→ What is required
Each line of the data below that holds the word "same" is to be reported in full.

→ Collected data entries

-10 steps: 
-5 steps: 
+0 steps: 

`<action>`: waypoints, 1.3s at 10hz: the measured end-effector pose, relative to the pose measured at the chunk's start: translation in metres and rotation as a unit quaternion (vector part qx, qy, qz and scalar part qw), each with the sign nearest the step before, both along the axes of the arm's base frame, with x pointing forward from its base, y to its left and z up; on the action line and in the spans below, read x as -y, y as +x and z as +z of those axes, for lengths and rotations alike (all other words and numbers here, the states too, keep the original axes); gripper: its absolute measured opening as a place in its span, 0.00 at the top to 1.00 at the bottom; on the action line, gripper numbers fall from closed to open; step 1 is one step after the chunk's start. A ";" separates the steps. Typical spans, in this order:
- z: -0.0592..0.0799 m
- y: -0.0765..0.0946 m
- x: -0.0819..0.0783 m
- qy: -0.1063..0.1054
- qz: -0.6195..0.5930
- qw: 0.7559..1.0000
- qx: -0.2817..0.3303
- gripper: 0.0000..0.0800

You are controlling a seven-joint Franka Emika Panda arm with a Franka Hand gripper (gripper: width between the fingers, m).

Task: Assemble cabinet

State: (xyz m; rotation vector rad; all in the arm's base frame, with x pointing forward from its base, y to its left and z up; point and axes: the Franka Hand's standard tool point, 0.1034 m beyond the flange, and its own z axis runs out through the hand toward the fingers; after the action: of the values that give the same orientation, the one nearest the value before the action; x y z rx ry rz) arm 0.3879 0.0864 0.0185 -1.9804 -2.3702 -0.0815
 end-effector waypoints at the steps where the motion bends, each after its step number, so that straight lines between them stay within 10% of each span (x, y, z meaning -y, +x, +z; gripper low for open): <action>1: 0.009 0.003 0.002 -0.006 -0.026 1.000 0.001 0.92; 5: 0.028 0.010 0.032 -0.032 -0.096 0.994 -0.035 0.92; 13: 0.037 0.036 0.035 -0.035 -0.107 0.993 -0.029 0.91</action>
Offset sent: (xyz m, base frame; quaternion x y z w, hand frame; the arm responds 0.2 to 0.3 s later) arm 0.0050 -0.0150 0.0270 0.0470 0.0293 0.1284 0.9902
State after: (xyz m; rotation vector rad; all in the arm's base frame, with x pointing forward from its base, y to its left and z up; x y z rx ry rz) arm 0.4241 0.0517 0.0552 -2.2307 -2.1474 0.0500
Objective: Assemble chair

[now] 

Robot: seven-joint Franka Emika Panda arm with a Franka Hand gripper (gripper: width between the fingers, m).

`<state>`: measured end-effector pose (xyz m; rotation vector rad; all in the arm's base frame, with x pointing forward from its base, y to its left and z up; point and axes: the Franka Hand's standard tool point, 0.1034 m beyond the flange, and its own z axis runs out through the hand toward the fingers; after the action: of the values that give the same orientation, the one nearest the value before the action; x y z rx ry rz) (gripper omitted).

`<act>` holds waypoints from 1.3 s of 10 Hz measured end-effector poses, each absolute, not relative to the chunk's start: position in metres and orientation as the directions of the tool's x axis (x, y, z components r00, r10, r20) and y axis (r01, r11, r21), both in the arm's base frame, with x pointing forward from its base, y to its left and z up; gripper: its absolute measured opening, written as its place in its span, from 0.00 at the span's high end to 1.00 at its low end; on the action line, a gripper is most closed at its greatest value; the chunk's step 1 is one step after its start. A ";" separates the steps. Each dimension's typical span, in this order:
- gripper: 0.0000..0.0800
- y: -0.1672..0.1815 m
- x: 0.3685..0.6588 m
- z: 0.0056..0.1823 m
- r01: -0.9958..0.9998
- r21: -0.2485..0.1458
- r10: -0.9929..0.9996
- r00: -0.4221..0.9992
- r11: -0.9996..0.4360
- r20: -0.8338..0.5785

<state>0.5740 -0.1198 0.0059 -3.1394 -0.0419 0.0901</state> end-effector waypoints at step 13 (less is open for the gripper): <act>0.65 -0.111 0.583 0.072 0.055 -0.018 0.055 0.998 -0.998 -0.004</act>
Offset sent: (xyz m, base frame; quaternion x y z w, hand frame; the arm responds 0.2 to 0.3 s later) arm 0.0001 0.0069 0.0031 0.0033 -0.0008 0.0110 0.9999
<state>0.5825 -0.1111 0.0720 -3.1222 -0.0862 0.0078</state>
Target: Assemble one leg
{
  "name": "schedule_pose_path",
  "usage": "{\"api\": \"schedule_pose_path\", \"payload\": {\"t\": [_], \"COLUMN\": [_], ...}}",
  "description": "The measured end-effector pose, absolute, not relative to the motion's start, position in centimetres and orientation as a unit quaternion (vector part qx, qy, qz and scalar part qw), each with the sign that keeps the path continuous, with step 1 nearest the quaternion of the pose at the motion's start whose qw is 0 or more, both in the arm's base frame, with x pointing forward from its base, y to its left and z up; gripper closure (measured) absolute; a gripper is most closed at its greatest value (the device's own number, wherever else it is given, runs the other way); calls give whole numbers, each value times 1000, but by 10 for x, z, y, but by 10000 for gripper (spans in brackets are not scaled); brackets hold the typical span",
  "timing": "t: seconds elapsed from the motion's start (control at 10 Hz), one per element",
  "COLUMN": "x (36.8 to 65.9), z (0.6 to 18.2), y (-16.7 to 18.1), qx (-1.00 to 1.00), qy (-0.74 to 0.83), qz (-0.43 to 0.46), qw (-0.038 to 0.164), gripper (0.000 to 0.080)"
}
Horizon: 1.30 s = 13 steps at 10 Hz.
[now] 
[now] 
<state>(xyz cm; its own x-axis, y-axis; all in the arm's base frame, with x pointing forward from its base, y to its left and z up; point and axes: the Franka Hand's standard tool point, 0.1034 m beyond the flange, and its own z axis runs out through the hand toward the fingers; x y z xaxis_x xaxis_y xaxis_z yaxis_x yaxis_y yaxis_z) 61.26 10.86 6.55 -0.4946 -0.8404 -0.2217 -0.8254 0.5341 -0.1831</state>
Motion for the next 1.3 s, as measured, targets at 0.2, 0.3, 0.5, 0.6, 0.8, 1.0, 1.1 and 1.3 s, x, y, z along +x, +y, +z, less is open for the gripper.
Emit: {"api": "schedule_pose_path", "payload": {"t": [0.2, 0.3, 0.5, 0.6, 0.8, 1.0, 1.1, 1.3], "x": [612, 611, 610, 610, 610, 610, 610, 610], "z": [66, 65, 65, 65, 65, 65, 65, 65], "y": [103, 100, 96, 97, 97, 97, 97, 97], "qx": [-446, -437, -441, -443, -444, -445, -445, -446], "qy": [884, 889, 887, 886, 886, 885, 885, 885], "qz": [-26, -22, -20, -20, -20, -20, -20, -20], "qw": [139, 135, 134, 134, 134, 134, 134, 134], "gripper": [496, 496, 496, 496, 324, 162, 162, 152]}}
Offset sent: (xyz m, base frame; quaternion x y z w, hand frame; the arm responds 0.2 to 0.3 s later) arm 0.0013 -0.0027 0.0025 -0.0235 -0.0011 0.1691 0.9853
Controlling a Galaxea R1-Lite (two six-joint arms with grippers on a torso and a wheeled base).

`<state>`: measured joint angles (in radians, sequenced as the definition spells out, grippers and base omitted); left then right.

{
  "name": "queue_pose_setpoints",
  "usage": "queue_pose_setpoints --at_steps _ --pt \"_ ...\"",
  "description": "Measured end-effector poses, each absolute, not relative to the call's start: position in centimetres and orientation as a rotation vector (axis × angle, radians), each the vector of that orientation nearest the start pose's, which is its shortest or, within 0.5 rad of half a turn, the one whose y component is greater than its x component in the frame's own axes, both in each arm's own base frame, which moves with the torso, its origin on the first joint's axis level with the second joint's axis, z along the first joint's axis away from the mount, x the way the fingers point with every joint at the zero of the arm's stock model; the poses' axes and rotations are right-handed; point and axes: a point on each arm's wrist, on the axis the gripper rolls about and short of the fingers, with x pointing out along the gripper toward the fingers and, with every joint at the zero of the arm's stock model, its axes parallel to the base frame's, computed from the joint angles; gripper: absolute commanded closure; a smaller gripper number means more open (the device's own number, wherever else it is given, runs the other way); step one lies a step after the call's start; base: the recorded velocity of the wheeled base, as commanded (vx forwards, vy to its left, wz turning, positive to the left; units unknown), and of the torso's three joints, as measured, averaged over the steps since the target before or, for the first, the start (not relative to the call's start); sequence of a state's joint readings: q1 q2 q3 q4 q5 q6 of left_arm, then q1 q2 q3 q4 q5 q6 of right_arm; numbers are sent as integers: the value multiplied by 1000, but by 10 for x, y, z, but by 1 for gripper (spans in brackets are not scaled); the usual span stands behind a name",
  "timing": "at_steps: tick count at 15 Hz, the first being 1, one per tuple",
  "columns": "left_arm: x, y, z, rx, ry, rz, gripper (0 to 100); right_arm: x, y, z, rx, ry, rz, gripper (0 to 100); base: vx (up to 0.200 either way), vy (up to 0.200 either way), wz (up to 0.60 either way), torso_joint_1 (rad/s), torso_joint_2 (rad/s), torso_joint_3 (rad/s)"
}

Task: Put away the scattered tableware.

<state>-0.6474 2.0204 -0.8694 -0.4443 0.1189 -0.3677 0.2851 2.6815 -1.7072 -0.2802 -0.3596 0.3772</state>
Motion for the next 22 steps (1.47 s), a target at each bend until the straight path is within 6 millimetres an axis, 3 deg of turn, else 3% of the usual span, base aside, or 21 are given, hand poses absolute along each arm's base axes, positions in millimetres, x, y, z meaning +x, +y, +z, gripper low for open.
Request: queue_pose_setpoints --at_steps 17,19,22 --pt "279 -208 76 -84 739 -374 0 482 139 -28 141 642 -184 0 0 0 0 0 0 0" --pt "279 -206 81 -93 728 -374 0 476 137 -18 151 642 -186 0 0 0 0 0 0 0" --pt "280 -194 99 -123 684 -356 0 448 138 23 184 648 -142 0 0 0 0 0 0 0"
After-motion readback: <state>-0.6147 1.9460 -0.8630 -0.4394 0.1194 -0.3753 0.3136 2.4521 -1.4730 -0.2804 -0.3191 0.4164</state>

→ Response to this task
State: (xyz m; rotation vector rad; all in the arm's base frame, with x pointing forward from its base, y to its left and z up; point and axes: the Franka Hand's standard tool point, 0.1034 m beyond the flange, and its own z axis runs out through the hand toward the fingers; after the action: of the values that give the same orientation, the one nearest the value before the action; x y z rx ry rz) arm 0.3879 0.0864 0.0185 -1.9804 -2.3702 -0.0815
`<state>`: measured end-effector pose (xyz m; rotation vector rad; all in the arm's base frame, with x pointing forward from its base, y to its left and z up; point and axes: the Franka Hand's standard tool point, 0.1034 m beyond the flange, and its own z axis runs out through the hand toward the fingers; after the action: of the values that give the same orientation, the one nearest the value before the action; x y z rx ry rz) (gripper omitted).

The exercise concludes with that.